How to adapt your syllabi to better help students in what promises to be another complicated semester.

By Matthew R. Johnson | August 11, 2021

This month marks the start of the third academic year shaped by Covid-19. A combination of factors — the more transmissible Delta variant, the lagging vaccination rates, and the mixed support for masks and mitigation strategies — suggest that the fall of 2021 may look more like the fall of 2020 than many of us want to admit. Yet there are steps you can take, as you shape your syllabi, to better support students through what looks to be another thorny semester.

As faculty members, we’ve seen firsthand how students have struggled during the pandemic. Now, in addition to anecdotal evidence, several emerging studies show that the students who have been hit hardest are the same ones that higher education often underserved before the pandemic: students of color and of lower socioeconomic status and those with mental-health concerns and physical and learning disabilities. In addition, some unfolding evidence suggests that students who contracted Covid-19 experienced high levels of depression, anxiety, and food insecurity.

What follows is a list of 10 things to re-evaluate on your course syllabi. I first offered this list on Twitter in late July. I’ve elaborated on it here and submit the following ideas not as edicts but as opportunities to reflect on your current teaching practices and imagine alternatives that better support students.

1. Attendance Policies

Examining your attendance policy is a great place to begin. I know class is important. I know students do better when they show up to class. But I also know that a significant number of students will contract Covid-19 in the fall semester (this report estimated that 7 percent of students self-reported a Covid infection in the fall of 2020 — almost assuredly an undercount). They will feel pressure to attend your class so they do not lose out on those all-important participation points or to avoid the penalties you have set forth for missing another class.

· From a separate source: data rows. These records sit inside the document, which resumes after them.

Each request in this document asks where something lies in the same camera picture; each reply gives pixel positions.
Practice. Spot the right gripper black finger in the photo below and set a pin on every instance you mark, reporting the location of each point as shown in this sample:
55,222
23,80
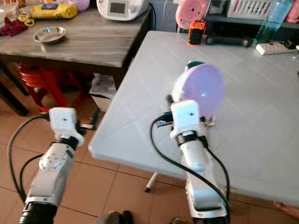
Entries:
168,104

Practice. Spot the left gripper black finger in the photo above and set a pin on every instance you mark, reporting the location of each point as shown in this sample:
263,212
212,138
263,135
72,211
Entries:
96,119

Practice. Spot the purple plastic bowl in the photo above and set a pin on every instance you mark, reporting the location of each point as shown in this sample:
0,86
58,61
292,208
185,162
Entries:
79,4
203,88

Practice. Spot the shallow steel plate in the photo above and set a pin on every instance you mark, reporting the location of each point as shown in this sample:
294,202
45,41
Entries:
50,35

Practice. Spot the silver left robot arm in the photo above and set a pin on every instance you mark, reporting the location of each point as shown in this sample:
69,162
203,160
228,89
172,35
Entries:
51,177

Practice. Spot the white plastic storage box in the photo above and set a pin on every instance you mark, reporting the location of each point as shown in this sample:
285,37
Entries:
103,100

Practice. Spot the white folding table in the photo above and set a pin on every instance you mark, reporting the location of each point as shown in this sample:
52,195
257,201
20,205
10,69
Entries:
131,93

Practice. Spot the dark green round object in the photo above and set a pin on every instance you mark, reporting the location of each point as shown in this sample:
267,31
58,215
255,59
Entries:
195,64

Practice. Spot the red plastic stool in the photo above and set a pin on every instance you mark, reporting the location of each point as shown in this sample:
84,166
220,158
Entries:
44,77

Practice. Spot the grey top wooden table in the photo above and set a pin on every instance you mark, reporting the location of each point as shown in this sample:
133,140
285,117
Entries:
98,46

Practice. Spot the orange and black device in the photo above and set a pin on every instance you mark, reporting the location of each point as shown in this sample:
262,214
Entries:
196,33

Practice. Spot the black low shelf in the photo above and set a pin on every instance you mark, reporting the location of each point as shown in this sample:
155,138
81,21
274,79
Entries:
229,41

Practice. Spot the pink round fan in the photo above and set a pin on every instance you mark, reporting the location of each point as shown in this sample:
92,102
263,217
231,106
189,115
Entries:
194,11

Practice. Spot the dark robot left foot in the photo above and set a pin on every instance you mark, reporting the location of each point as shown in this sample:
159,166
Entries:
114,218

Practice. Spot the dark robot foot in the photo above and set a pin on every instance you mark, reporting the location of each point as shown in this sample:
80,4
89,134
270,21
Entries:
176,221
114,218

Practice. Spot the white kitchen appliance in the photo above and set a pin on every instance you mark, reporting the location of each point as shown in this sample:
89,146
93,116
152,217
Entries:
133,9

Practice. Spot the dark robot right foot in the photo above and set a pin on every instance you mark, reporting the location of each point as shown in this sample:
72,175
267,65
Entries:
176,221

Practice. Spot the yellow kitchen wipes pack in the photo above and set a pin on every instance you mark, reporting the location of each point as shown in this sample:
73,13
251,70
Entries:
63,11

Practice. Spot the white power strip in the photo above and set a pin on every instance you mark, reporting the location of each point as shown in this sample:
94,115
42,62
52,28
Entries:
273,48

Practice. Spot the maroon cloth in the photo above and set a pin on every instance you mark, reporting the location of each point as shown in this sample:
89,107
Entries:
13,28

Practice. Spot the white slotted plastic basket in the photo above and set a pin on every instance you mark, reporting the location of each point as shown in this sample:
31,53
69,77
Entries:
250,9

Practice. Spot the green clear plastic bottle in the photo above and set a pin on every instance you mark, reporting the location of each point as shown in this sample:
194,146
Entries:
271,25

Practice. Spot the person bare foot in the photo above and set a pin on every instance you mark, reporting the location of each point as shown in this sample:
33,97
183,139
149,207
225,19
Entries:
287,210

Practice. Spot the pink plastic container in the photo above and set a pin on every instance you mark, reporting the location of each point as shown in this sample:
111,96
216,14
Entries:
293,11

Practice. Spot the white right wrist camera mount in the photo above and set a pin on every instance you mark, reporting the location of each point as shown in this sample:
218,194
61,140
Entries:
186,116

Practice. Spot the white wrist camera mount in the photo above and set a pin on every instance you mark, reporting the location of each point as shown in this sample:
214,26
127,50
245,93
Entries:
186,116
63,122

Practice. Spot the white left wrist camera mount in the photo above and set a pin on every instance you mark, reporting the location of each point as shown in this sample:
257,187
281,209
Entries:
63,122

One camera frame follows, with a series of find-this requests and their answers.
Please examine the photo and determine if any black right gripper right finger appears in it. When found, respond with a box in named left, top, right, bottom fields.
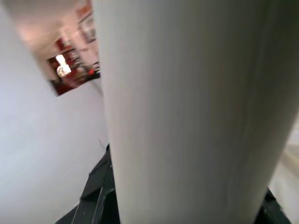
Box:
left=256, top=189, right=292, bottom=224

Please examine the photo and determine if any white plastic table leg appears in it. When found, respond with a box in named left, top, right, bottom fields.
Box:
left=92, top=0, right=299, bottom=224

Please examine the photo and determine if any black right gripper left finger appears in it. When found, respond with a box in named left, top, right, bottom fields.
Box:
left=56, top=143, right=121, bottom=224

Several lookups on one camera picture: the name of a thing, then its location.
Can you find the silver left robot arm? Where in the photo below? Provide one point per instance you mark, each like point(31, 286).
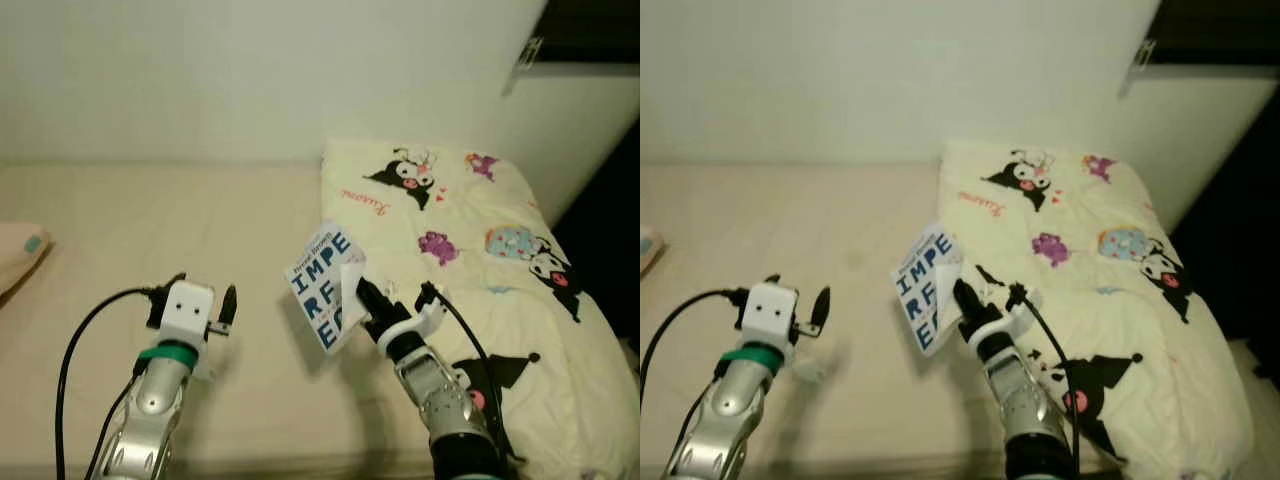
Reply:
point(150, 420)
point(730, 420)

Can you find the silver metal clip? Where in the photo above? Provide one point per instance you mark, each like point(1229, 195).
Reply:
point(528, 52)
point(1144, 53)

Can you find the dark wall shelf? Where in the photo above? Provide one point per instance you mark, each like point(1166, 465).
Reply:
point(1220, 30)
point(600, 30)

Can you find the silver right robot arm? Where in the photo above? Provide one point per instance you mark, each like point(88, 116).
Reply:
point(1025, 400)
point(440, 400)

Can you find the black wardrobe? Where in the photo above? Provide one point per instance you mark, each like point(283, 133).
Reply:
point(1240, 230)

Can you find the white book blue letters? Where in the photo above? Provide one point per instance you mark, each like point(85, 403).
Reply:
point(315, 280)
point(920, 285)

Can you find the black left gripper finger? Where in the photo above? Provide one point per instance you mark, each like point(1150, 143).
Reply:
point(177, 280)
point(820, 307)
point(228, 305)
point(773, 281)

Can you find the cream cartoon print quilt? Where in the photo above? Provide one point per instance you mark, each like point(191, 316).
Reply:
point(1180, 400)
point(590, 400)

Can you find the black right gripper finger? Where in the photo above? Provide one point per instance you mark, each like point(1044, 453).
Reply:
point(960, 292)
point(365, 292)

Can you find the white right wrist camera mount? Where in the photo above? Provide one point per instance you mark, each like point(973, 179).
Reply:
point(410, 322)
point(1000, 320)

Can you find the beige bed mattress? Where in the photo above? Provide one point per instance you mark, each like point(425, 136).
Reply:
point(150, 230)
point(780, 230)

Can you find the pink pillow orange patches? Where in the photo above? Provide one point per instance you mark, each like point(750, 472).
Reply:
point(20, 255)
point(650, 250)

Instead, consider reworking your attendance policy in one of these ways:

  • Expand the number of classes a student can miss.
  • Develop alternative assignments to in-person attendance.
  • Leverage technology to deliver content remotely and in person simultaneously.
  • Drop your attendance policy altogether.

2. Group Work

As long as I am poking at practices that faculty members have really strong feelings about, let’s talk about group work. Wonderful outcomes can occur from having students work in teams on projects. But it’s worth thinking about the conditions needed to achieve those outcomes and whether those conditions will be possible in the fall semester. Students who are anxious about impending Covid-test results, battling the virus, taking care of family members, and/or working long hours to afford college will have a difficult — if not impossible — time coordinating group work.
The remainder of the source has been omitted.